Razak menduga BBM yang digunakan berasal dari beberapa SPBU di wilayah Tolitoli, seperti SPBU 74.94502 di Kelurahan Tambun, SPBU 74.94510 di Jalan Malatuang, dan SPBU 74.94514 di Desa Sandana.
“Kami sudah survei ke lokasi, dan melihat beberapa excavator yang bekerja tanpa adanya tangki BBM di sekitar area proyek atau tempat tinggal para pekerja. Ini menjadi indikasi bahwa BBM didapatkan dari sumber yang tidak sesuai aturan,” ungkap Razak.
Menurutnya, penggunaan BBM bersubsidi di proyek berskala besar seperti ini melanggar aturan.
Razak pun meminta pihak penegak hukum dan Hiswana Migas Sulteng untuk segera menyelidiki dugaan penyalahgunaan ini.

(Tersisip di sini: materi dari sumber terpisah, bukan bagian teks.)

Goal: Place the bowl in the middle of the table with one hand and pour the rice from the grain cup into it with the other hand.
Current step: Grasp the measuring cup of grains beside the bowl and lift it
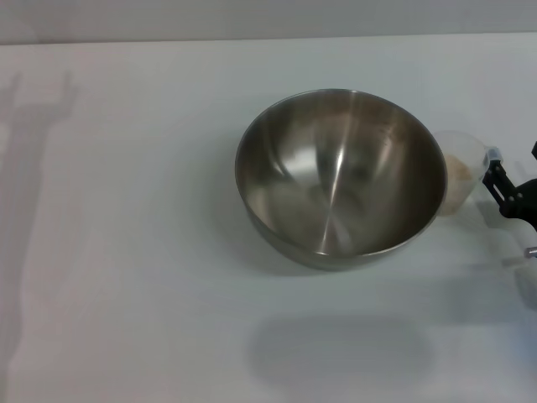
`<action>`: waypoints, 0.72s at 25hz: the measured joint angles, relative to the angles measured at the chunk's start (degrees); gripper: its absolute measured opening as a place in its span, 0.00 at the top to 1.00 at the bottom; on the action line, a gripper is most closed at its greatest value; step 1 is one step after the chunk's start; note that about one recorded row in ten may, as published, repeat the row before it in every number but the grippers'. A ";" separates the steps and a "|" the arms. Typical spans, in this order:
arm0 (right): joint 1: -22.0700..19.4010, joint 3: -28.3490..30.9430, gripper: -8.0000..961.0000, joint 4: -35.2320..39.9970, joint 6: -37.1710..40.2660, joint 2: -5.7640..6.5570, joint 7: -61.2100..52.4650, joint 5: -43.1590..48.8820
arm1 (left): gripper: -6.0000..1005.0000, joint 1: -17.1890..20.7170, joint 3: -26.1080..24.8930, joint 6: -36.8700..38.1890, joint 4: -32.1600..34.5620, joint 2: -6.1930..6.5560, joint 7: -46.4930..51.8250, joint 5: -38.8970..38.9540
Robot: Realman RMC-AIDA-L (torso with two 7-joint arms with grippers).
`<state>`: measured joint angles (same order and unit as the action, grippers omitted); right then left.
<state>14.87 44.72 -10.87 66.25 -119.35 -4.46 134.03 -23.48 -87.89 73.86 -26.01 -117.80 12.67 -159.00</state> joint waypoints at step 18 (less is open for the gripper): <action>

“Pasokan BBM subsidi di SPBU sering kosong meski setiap hari masuk. Jangan sampai masyarakat dirugikan hanya karena ulah pihak tertentu yang ingin memanfaatkan subsidi untuk proyek besar,” tandasnya.
Aturan Penggunaan BBM Subsidi
Berdasarkan Peraturan Presiden Nomor 191 Tahun 2014 yang telah diubah menjadi Perpres Nomor 43 Tahun 2018, penggunaan BBM bersubsidi hanya diperuntukkan bagi masyarakat miskin dan usaha mikro, termasuk usaha perikanan, pertanian, dan transportasi umum tertentu. Sementara itu, proyek infrastruktur komersial seharusnya menggunakan BBM non-subsidi seperti pertamina dex atau dexlite.
Selain itu, pelanggaran atas aturan ini dapat dikenakan sanksi sesuai Peraturan Presiden Nomor 117 Tahun 2021 yang melarang penggunaan solar bersubsidi untuk industri dan sektor komersial. Dengan adanya regulasi ini, diharapkan subsidi tepat sasaran dan tidak disalahgunakan.
Tanggapan PT AKAS
Hingga berita ini ditayangkan, Kepala Proyek PT AKAS Wilayah Sulteng, Arik, belum memberikan tanggapan terkait dugaan penggunaan BBM bersubsidi pada proyek tersebut.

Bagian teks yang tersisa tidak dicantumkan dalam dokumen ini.